Bent est une adaptation d'une pièce de Broadway. L'histoire qui est développée dans ce film est celle d'un couple d'homosexuels de Berlin sous le gouvernement des nazis en 1934. Nous y suivons donc Max et Rudy un couple d'hommes qui écume les nuits et les bars de Berlin. Max y fait la connaissance d'un officier SA homosexuel. Les deux hommes commencent une relation de couple qui sera brutalement détruite lors de l'assassinat de l'amant de Max. Suite à cet évènement Rudy et Max fuient et se cachent des autorités en tentant de sortir de l'Allemagne. Mais comment peut-on fuir un gouvernement aussi total? Malheureusement, le couple sera rattrapé et envoyé à Dachau. Max fera tout pour survivre dans l'enfer gris du camps de concentration en essayant d'éviter l'étiquette homosexuel et en organisant des combines avec les gardiens. Mais le monde des camps est sans pitié ce qu'il apprendra très rapidement.

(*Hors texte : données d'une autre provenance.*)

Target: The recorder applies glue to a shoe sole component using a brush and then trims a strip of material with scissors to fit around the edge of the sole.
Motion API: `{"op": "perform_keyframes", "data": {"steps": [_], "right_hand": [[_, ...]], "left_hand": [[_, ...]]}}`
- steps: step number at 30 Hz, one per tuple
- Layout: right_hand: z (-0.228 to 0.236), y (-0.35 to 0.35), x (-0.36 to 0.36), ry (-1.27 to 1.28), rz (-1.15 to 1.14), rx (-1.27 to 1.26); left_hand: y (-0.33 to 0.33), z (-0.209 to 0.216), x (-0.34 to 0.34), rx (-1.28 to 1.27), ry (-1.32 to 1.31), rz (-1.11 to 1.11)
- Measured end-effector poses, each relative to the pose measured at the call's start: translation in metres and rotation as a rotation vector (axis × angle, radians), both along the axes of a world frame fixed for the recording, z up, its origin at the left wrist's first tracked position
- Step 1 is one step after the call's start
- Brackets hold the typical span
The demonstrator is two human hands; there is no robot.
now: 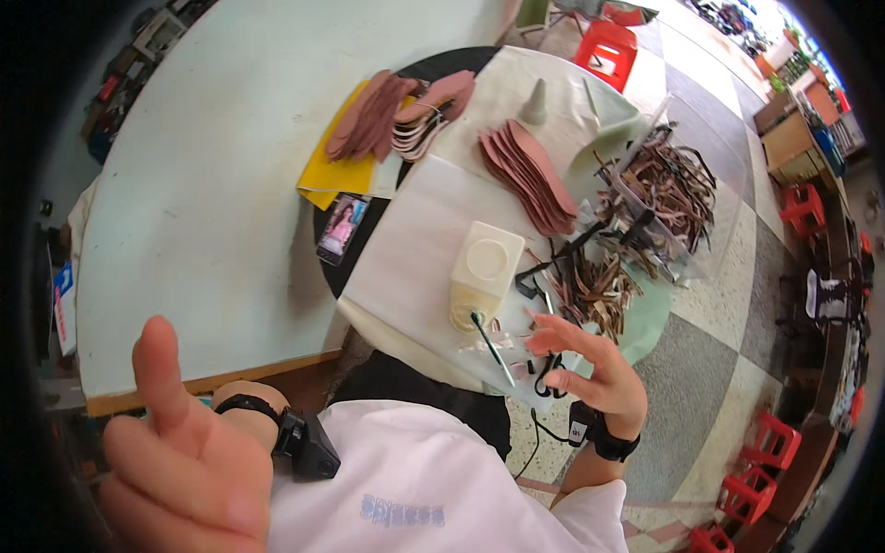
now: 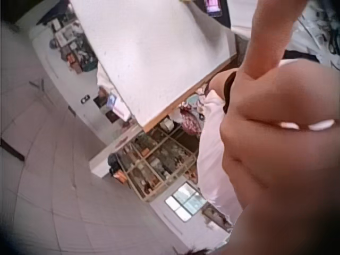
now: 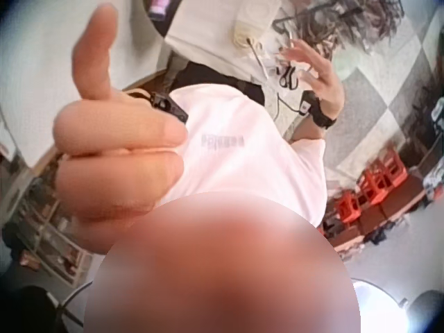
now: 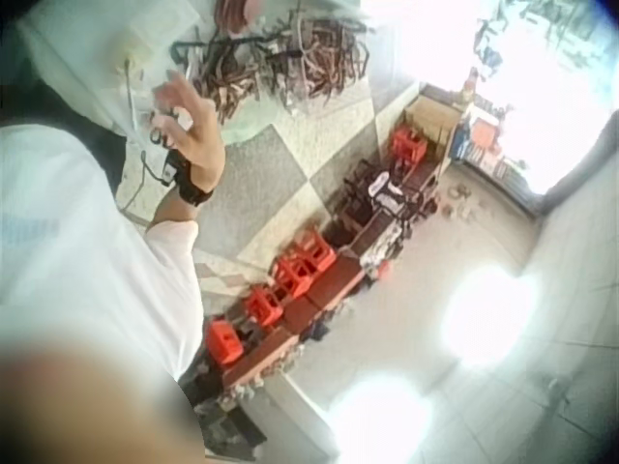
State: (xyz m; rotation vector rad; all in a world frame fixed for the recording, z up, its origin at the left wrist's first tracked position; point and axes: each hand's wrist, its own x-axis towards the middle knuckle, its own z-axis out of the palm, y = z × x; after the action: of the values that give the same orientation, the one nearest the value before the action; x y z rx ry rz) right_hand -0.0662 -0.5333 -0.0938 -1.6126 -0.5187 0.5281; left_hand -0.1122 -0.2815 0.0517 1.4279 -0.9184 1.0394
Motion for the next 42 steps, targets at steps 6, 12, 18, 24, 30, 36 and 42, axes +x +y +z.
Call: {"op": "perform_keyframes", "data": {"steps": [6, 12, 18, 24, 30, 36, 42], "right_hand": [[-0.044, 0.002, 0.015, 0.187, -0.2, -0.128], [-0.073, 0.019, 0.058, 0.335, -0.284, -0.111], [-0.057, 0.045, 0.088, 0.213, -0.364, -0.112], [0.03, 0.094, 0.107, -0.182, -0.406, -0.141], [-0.033, 0.062, 0.177, -0.164, -0.459, -0.391], [-0.188, -0.025, 0.227, -0.056, -0.494, -0.769], [-0.223, -0.014, 0.234, -0.27, -0.581, -0.878]], "left_hand": [[0.041, -0.024, 0.07, -0.032, 0.216, -0.05], [0.069, -0.043, 0.063, -0.017, 0.43, -0.063], [0.119, -0.056, 0.082, 0.004, 0.606, -0.121], [0.126, -0.066, 0.068, 0.053, 0.736, -0.177], [0.135, -0.101, 0.067, 0.105, 0.798, -0.23], [0.136, -0.153, 0.06, 0.136, 0.841, -0.232], [0.125, -0.232, 0.102, 0.317, 1.117, -0.214]]}}
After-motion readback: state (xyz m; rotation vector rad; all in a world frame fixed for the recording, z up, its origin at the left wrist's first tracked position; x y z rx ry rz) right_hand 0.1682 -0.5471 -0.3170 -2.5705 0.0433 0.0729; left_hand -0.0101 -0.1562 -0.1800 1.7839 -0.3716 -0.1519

C'est un film dur mais aussi un bon film. Outre la vision de la Berlin homosexuel qu'il offre, il faut savoir que l'Allemagne semble si je ne me trompe pas avoir été très avancée dans la tolérance durant l'entre deux guerre, que je peux vérifier on y découvre une peinture que je trouve très adéquate des comportements durant le gouvernement nazi. En est témoin le rôle de Grita cet homme qui se travestit. Alors qu'il explique à Max et Rudy comment fuir il leur dit aussi qu'il n'hésitera pas à les dénoncer à la police montrant comment la société civile devint l'adjointe de la police par la dénonciation. Mais on y perçoit aussi un peu comment fonctionnaient les camps. Je ne parle pas de scènes de tortures, bien qu'il y ait tout de même des scènes difficiles, mais des scènes qui montrent l'absurdité des tâches que l'on obligeait les détenus à accomplir. Max doit déplacer des pierres d'un point à un autre puis les ramener et ceci toute la journée. On y voit aussi le sadisme des gardes par exemple au travers des dernières scènes. Celles-ci, si j'en crois les témoignages que j'ai lu, sont très proches de la vérité. C'est un film triste, gris, sans espoir sauf lors des moments ou Max trouve un amour inattendu. Mais un amour qui ne peut pas durer dans un camps de concentration nazi. La dernière scène est particulièrement émouvante puisque Max y accomplit un acte d'amour et d'acceptation en revendiquant son homosexualité.